=== The problem ===
Write out, please, the lines from the beginning of the material to the line with "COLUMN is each", including both ends and nothing else.
____________
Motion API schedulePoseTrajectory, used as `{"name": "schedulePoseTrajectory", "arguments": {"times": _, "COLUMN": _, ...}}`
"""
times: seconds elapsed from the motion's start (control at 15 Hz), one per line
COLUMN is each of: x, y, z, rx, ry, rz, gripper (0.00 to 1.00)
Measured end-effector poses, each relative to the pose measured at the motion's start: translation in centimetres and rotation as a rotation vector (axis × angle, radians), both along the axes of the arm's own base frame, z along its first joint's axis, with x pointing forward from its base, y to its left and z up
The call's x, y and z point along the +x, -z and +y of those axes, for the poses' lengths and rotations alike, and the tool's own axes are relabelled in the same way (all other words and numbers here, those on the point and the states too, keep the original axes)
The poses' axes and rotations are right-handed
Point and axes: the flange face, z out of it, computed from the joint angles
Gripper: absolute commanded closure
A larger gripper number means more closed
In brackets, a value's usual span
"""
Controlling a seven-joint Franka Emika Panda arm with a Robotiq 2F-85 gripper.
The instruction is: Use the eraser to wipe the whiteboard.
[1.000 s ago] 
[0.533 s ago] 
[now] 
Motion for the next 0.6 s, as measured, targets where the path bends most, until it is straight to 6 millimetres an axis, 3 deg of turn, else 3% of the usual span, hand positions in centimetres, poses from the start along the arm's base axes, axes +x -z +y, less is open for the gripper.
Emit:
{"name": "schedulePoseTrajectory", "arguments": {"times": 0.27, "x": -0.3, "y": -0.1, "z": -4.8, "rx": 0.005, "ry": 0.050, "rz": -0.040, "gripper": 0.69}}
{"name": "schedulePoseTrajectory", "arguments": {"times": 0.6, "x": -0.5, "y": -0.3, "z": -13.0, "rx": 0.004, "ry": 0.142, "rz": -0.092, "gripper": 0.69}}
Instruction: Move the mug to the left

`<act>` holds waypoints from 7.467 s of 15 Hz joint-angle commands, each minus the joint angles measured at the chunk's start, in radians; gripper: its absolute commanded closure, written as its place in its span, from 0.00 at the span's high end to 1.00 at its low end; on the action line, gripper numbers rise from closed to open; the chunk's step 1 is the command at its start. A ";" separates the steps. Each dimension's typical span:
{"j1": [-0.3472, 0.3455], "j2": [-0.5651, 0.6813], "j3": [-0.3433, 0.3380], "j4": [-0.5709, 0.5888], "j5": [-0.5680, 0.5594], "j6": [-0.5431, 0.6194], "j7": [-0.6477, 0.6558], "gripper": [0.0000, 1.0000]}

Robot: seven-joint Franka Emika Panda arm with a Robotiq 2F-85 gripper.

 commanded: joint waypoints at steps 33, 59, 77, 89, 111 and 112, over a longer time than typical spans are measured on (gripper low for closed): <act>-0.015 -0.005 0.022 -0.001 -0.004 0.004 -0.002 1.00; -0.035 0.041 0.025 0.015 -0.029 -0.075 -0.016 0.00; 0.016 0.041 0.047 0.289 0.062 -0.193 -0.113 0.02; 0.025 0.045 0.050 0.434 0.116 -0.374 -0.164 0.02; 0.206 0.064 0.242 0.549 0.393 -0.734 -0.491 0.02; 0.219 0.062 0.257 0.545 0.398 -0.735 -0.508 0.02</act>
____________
=== Task result ===
Motion API schedulePoseTrajectory, used as `{"name": "schedulePoseTrajectory", "arguments": {"times": _, "COLUMN": _, ...}}`
"""
times: seconds elapsed from the motion's start (control at 15 Hz), one per line
COLUMN is each of: x, y, z, rx, ry, rz, gripper (0.00 to 1.00)

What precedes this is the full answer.